◆ **What you have to do**
Transcribe the data below verbatim from the line with "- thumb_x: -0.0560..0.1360" to the line with "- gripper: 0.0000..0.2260". Include both of those lines.

### Materials provided

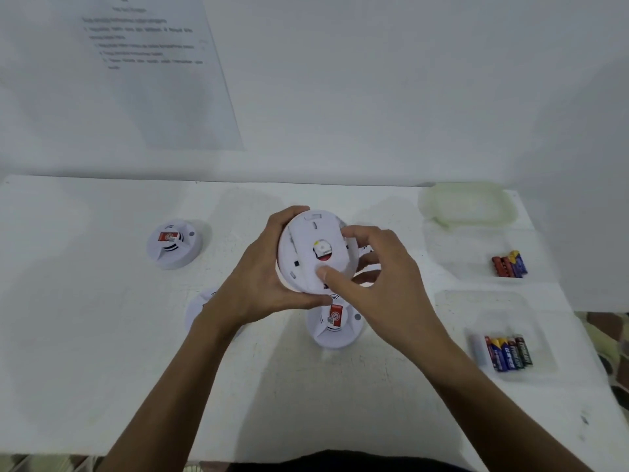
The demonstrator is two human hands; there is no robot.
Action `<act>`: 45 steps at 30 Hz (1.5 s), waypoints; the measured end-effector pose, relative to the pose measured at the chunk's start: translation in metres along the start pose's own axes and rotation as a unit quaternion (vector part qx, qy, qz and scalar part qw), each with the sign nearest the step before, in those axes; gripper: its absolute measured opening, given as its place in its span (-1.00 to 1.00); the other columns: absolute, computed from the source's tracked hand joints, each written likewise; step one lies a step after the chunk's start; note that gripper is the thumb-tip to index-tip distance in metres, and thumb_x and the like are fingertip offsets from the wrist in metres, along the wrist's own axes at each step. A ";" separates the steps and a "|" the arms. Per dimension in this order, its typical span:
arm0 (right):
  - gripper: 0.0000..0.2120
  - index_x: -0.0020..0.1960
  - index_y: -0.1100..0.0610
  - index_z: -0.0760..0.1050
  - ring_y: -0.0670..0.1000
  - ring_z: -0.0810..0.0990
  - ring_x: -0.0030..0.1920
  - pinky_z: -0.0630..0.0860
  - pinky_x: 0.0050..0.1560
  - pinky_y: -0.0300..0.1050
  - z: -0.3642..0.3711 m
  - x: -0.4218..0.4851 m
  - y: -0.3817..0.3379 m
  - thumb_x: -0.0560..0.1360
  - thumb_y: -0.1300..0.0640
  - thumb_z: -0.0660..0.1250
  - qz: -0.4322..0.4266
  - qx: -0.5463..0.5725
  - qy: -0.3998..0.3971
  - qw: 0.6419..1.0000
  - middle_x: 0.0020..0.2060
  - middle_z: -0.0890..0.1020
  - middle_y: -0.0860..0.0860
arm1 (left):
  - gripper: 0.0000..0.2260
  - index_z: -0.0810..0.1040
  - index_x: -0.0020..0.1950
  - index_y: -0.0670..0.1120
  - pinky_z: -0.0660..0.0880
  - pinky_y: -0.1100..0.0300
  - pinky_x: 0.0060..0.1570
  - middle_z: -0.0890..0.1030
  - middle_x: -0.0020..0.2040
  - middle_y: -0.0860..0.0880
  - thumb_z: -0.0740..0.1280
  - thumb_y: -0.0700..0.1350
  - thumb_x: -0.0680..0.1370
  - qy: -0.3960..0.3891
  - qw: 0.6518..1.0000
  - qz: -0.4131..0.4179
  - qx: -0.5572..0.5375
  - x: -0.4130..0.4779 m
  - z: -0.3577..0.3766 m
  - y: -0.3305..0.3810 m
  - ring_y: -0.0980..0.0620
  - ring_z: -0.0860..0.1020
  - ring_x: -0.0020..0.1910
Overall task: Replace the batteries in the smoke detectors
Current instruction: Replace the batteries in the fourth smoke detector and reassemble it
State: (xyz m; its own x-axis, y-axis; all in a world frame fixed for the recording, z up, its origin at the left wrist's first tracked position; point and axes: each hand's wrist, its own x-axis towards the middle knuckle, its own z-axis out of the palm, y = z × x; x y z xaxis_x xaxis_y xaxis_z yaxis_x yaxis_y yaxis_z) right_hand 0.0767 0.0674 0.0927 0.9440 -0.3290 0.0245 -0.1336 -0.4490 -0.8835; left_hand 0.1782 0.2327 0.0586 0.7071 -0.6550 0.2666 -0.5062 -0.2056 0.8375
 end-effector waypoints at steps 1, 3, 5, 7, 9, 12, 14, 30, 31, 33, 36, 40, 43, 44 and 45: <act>-0.49 0.24 -0.09 0.44 -0.08 0.58 0.03 0.65 -0.07 -0.15 0.000 -0.001 0.001 0.36 -0.11 0.52 -0.007 -0.013 0.003 1.000 0.17 0.50 -0.10 | -0.04 0.20 0.43 -0.05 0.36 0.39 0.22 0.36 0.36 0.13 0.65 -0.12 0.16 -0.006 1.000 -0.001 0.012 0.000 0.001 -0.001 0.19 0.38 0.31; -0.51 0.21 -0.16 0.40 -0.09 0.58 0.02 0.63 -0.08 -0.22 -0.002 -0.002 0.003 0.36 -0.13 0.52 -0.017 -0.025 0.002 1.000 0.17 0.49 -0.10 | -0.03 0.20 0.45 -0.10 0.31 0.38 0.28 0.35 0.39 0.06 0.66 -0.13 0.15 -0.019 0.999 -0.007 0.028 0.000 0.004 -0.003 0.20 0.35 0.34; -0.49 0.22 -0.15 0.39 -0.07 0.56 0.06 0.61 -0.04 -0.22 -0.003 -0.003 0.004 0.36 -0.12 0.52 -0.017 -0.023 -0.003 1.000 0.17 0.47 -0.10 | -0.02 0.20 0.46 -0.04 0.30 0.28 0.34 0.33 0.42 0.08 0.64 -0.02 0.16 -0.024 0.999 -0.006 0.033 -0.001 0.008 -0.006 0.16 0.33 0.37; -0.37 0.34 -0.12 0.38 -0.06 0.51 0.14 0.61 0.05 -0.13 -0.002 -0.006 0.004 0.34 -0.14 0.53 -0.014 -0.022 -0.005 1.000 0.20 0.42 -0.10 | -0.07 0.18 0.46 0.12 0.29 0.25 0.35 0.31 0.41 0.21 0.59 0.14 0.20 -0.015 1.000 0.008 0.024 -0.002 0.010 -0.002 0.17 0.32 0.37; -0.27 0.40 -0.14 0.32 -0.08 0.45 0.21 0.59 0.12 -0.09 0.000 -0.009 0.002 0.31 -0.19 0.53 -0.011 -0.033 -0.003 0.999 0.23 0.36 -0.11 | -0.22 0.20 0.37 0.32 0.29 0.38 0.28 0.32 0.32 0.40 0.53 0.22 0.26 0.001 1.000 0.023 0.018 0.000 0.012 0.009 0.28 0.33 0.32; -0.22 0.41 -0.13 0.28 -0.06 0.39 0.28 0.56 0.19 -0.03 0.004 -0.011 0.000 0.29 -0.19 0.54 -0.001 -0.032 0.006 0.999 0.24 0.29 -0.11 | -0.31 0.34 0.20 0.30 0.34 0.52 0.09 0.41 0.14 0.46 0.57 -0.10 0.21 0.013 0.999 0.049 0.006 0.007 0.016 0.027 0.40 0.42 0.14; -0.23 0.41 -0.11 0.27 -0.05 0.38 0.29 0.55 0.20 0.00 0.005 -0.010 -0.001 0.30 -0.19 0.53 -0.006 -0.041 0.011 0.999 0.24 0.28 -0.11 | -0.27 0.31 0.23 0.39 0.34 0.51 0.09 0.42 0.14 0.44 0.55 -0.09 0.22 0.017 0.998 0.064 0.005 0.010 0.017 0.028 0.38 0.43 0.14; -0.41 0.20 -0.07 0.28 -0.14 0.25 0.13 0.40 -0.01 -0.31 -0.011 -0.002 -0.011 0.33 -0.17 0.51 -0.035 -0.146 -0.013 0.989 0.09 0.23 -0.15 | -0.22 0.20 0.41 0.21 0.31 0.33 0.28 0.33 0.34 0.34 0.50 0.19 0.28 0.023 0.999 0.044 0.022 0.002 0.024 0.010 0.21 0.36 0.33; -0.48 0.12 -0.07 0.28 -0.14 0.26 0.11 0.34 -0.06 -0.39 -0.014 0.000 -0.013 0.34 -0.13 0.51 -0.019 -0.131 -0.020 0.991 0.06 0.24 -0.15 | -0.23 0.21 0.40 0.20 0.33 0.34 0.27 0.33 0.34 0.36 0.50 0.19 0.29 0.025 0.998 0.052 0.027 0.002 0.024 0.011 0.24 0.36 0.32; -0.65 0.00 -0.04 0.34 -0.12 0.33 0.13 0.31 -0.13 -0.44 -0.017 0.005 -0.016 0.39 -0.05 0.48 0.005 -0.082 -0.030 0.996 0.06 0.30 -0.13 | -0.25 0.20 0.39 0.27 0.31 0.40 0.24 0.33 0.32 0.38 0.48 0.23 0.29 0.013 0.998 0.047 0.030 0.002 0.024 0.013 0.28 0.36 0.30; -0.81 -0.14 -0.05 0.40 -0.12 0.44 0.13 0.36 -0.10 -0.48 -0.017 0.007 -0.017 0.44 0.02 0.44 -0.006 -0.028 -0.024 0.999 0.06 0.40 -0.10 | -0.17 0.15 0.38 0.32 0.36 0.35 0.23 0.35 0.29 0.35 0.53 0.23 0.23 0.006 0.999 0.003 0.047 0.001 0.021 0.013 0.30 0.37 0.27; -0.88 -0.13 0.03 0.48 -0.12 0.56 -0.02 0.46 0.00 -0.35 -0.026 0.002 -0.015 0.47 0.08 0.43 -0.030 0.063 0.020 0.997 -0.04 0.56 -0.05 | -0.15 0.20 0.39 0.17 0.35 0.33 0.25 0.35 0.33 0.28 0.57 0.14 0.22 0.029 0.999 0.007 0.032 -0.001 0.017 0.006 0.16 0.37 0.33; -0.91 -0.12 0.16 0.52 0.10 0.63 -0.15 0.51 -0.16 -0.12 -0.045 0.003 -0.007 0.49 0.18 0.42 -0.012 0.157 0.009 0.987 -0.17 0.64 0.09 | -0.12 0.18 0.40 0.20 0.37 0.29 0.26 0.36 0.35 0.18 0.58 0.13 0.19 0.040 0.999 -0.015 0.030 -0.006 0.014 0.002 0.09 0.38 0.34; -0.92 -0.13 0.17 0.53 0.14 0.62 -0.17 0.50 -0.19 -0.08 -0.051 0.004 -0.001 0.49 0.21 0.42 -0.005 0.162 0.010 0.987 -0.18 0.65 0.12 | -0.12 0.18 0.40 0.20 0.36 0.32 0.25 0.35 0.35 0.20 0.57 0.15 0.19 0.041 0.998 -0.020 0.036 -0.008 0.014 0.000 0.12 0.38 0.34; -0.93 -0.13 0.17 0.54 0.14 0.62 -0.20 0.50 -0.21 -0.06 -0.055 0.004 0.008 0.49 0.21 0.42 0.003 0.151 0.011 0.989 -0.20 0.65 0.11 | -0.13 0.18 0.40 0.19 0.34 0.36 0.25 0.34 0.35 0.22 0.55 0.17 0.20 0.040 0.998 -0.022 0.040 -0.009 0.014 -0.001 0.15 0.37 0.33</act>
State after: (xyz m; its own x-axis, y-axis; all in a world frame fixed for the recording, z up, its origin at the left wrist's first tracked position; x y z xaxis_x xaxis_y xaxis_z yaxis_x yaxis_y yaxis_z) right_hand 0.0630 0.0164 0.1118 0.9360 -0.3510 0.0269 -0.0395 -0.1805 -0.9828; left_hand 0.1655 0.2282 0.0490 0.7648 -0.5845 0.2711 -0.5101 -0.2922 0.8090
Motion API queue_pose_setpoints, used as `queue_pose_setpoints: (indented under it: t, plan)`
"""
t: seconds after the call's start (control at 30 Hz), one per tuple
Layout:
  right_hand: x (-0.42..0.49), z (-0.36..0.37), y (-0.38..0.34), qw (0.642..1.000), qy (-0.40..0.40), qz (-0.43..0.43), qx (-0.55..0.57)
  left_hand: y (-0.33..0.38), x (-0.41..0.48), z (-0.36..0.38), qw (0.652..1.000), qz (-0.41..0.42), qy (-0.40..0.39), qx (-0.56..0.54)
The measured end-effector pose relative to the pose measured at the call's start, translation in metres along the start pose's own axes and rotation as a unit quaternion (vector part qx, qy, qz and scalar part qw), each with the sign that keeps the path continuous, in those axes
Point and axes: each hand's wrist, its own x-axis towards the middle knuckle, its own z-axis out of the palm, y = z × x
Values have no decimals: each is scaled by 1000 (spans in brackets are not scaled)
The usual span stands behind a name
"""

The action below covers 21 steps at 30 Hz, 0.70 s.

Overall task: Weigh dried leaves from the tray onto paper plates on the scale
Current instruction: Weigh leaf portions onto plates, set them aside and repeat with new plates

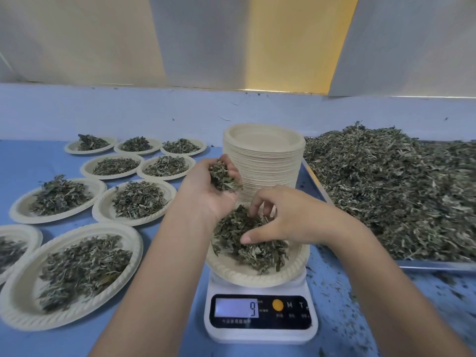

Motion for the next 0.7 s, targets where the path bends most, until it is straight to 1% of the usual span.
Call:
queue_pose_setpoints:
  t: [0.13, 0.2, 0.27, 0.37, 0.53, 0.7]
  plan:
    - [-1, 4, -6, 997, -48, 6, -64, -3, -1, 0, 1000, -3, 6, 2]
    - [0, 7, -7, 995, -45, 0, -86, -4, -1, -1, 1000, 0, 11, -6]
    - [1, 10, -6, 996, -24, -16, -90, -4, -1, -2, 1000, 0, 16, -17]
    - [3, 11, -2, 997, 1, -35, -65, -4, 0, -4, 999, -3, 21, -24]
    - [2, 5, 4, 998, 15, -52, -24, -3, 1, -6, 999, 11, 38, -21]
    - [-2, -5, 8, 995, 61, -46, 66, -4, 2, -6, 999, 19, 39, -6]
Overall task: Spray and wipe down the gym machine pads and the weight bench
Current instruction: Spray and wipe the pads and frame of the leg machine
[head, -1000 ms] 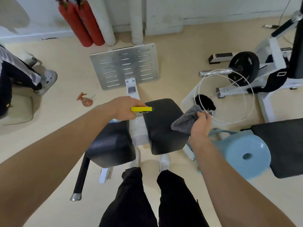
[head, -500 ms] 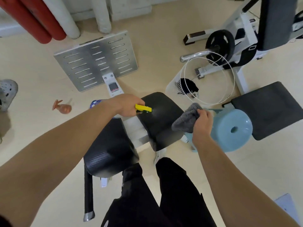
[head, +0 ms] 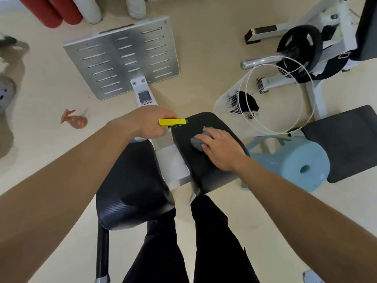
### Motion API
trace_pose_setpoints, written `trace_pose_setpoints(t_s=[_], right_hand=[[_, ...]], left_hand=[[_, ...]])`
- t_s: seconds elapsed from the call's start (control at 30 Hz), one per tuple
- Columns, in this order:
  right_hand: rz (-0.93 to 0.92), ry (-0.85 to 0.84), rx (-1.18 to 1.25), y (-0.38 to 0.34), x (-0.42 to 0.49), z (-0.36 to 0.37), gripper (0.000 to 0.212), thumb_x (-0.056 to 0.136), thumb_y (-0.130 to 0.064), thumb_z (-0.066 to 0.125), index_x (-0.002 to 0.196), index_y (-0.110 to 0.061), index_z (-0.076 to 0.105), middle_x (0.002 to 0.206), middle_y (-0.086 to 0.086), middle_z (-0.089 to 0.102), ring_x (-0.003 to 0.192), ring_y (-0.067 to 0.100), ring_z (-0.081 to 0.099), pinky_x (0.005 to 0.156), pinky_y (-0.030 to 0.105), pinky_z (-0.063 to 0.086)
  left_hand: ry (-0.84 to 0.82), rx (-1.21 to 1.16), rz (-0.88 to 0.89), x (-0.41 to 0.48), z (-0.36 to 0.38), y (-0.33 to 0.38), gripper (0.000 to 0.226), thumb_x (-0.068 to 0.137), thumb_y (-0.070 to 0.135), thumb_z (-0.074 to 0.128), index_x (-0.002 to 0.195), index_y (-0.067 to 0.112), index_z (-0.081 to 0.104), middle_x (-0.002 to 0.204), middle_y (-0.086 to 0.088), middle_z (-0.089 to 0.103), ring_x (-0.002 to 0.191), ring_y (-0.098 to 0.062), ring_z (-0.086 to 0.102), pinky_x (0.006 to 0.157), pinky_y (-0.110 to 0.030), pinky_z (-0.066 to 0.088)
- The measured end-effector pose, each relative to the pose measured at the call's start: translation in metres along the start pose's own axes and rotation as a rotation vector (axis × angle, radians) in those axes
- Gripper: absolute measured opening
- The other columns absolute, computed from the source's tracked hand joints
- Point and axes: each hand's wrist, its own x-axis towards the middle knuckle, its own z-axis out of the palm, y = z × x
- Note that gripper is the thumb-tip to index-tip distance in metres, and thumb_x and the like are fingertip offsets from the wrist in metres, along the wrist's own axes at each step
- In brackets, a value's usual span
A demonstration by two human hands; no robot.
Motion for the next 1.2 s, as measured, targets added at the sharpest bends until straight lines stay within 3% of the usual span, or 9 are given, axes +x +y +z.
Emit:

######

◆ **Expected answer**
  - thumb_x: -0.0560..0.1360
  - thumb_y: -0.1300..0.0640
  - thumb_z: -0.0660..0.1250
  - qz: -0.4322..0.4266
  - qx: -0.5463..0.5725
  - qy: -0.3998..0.3971
  - qw: 0.6419..1.0000
  - middle_x: 0.0020..0.2060
  - middle_z: -0.0890..0.1020
  - middle_y: -0.0860..0.0860
arm1 (left):
  - gripper: 0.0000..0.2260

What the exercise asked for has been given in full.